Another lie confessed was that he owned numerous properties, despite having been evicted twice in recent years for late rent and living with his sister. He further admitted, referring to himself in the third person, that “George Santos does not own any property”.

If the elected deputy was in his second campaign – he ran, telling variations on the lies, and lost to a Democrat in 2020 – why didn’t the Republican Party opt for a more solid candidate to represent a wealthy district that includes part of a neighborhood in New York City?

“It’s hard to recruit Republicans to run in areas with a high chance of defeat,” he tells the Sheet Grant Lally, a member of the party that lost to a Democrat in 2014. The issue, according to him, is that a lawsuit determined, in June, the redesign of the district for which Santos was launched. His candidacy, once considered futile, suddenly became competitive, but it was too late to articulate an alternative name.

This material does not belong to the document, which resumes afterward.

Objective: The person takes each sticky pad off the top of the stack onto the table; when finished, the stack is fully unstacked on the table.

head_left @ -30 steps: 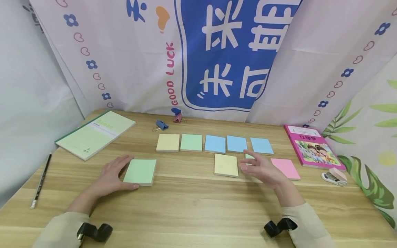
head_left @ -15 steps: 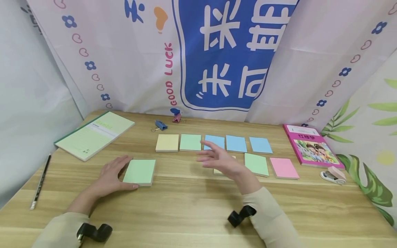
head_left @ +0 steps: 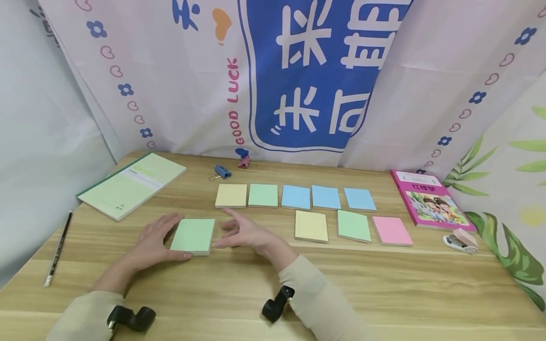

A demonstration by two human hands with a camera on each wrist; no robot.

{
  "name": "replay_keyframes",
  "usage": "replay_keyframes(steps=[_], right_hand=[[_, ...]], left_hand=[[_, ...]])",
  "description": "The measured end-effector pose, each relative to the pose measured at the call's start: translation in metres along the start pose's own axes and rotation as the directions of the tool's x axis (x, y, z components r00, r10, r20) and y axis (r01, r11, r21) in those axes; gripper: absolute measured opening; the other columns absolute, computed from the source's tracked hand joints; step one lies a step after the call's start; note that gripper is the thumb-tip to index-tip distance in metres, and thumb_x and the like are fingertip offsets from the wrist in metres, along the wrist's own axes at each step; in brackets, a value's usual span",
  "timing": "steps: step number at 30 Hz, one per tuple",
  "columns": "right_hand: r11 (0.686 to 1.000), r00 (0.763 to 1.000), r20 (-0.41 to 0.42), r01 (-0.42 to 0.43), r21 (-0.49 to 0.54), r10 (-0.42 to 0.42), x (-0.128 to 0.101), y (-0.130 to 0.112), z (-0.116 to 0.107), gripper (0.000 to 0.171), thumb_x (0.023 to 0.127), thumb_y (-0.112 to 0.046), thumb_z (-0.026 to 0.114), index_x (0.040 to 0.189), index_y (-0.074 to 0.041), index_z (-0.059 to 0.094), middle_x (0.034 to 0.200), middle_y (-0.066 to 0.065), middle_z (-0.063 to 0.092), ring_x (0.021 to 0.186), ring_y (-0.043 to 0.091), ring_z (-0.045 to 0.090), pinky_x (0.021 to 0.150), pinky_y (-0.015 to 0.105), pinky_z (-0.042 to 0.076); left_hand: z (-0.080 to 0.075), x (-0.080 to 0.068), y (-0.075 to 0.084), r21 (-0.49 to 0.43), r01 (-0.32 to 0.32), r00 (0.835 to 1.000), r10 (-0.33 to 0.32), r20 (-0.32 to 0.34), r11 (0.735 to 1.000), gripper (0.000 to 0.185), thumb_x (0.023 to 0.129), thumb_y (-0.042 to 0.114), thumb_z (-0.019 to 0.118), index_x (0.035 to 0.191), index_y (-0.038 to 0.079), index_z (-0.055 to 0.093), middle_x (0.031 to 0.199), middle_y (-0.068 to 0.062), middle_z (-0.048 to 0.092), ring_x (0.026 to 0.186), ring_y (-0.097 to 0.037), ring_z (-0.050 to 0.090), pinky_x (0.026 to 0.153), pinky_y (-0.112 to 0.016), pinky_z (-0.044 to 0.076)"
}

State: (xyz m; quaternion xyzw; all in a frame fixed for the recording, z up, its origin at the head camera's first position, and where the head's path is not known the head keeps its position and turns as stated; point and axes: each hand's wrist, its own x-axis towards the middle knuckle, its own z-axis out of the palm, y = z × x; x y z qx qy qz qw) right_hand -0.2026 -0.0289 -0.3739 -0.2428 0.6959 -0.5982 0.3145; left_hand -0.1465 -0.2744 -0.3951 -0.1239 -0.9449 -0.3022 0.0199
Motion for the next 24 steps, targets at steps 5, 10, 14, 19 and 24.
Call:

Statements to the New York press, on the protection of anonymity, suggest that the party leadership was aware that it had a bet whose curriculum was a swiss cheese of holes. “Any Republican who had contact with Santos or paid any attention to him knew the man was a fraud,” says Lally, who had a long lunch with the then-candidate and left in bewilderment.

A member of the editorial committee of Long Island’s main newspaper, where the district that the elected representative will represent is located, raised suspicions about him already in the 2020 campaign. Mark Chiusano, of Newsday, told Sheet who at the time called Santos when the vote counting that confirmed the expected victory of the Democrat Tom Suozzi was closed.

The politician was in Washington, participating in the traditional orientation day for deputies and senators who are going to start a first term. He knew that the lead he had over Suozzi days earlier was temporary and artificial, as Covid had led to an increase in mail-in votes and a slower count. Even so, he presented himself to the Capitol as an elected representative, copying Donald Trump’s denialist playbook.

The issue is that now the Republican Party needs Santos to take office, on the next 3rd, guaranteeing a tight majority of the party in the House. And it doesn’t take the elected representative’s imagination to speculate that he might writhe lonely in the wind after casting his precious vote to elect Kevin McCarthy Speaker of the House — at a time when the Republican faces a small rebellion on his right.

The wear, however, is given. The Republican Jewish Coalition said this Tuesday (27) that Santos will no longer be welcome at the group’s events. Democrat Robert Zimmerman, defeated by him, asked again that his rival not take office and run again in a special election. Joe Biden’s party leaders have thickened the criticism, while Republicans have mostly remained silent so far.

Two of the deputies who will take up seats in other districts of New York, however, have already shown signs of dissatisfaction with the position of their future colleague —Nick LaLota even suggested an investigation by the party’s ethics committee. Jason Miller, a close ally and informal spokesman for Trump, also reacted curtly to Santos’ interviews by posting on Truth Social: “Get rid of that loser.”

In addition to his term in the House, George Santos’ legal problems are just beginning.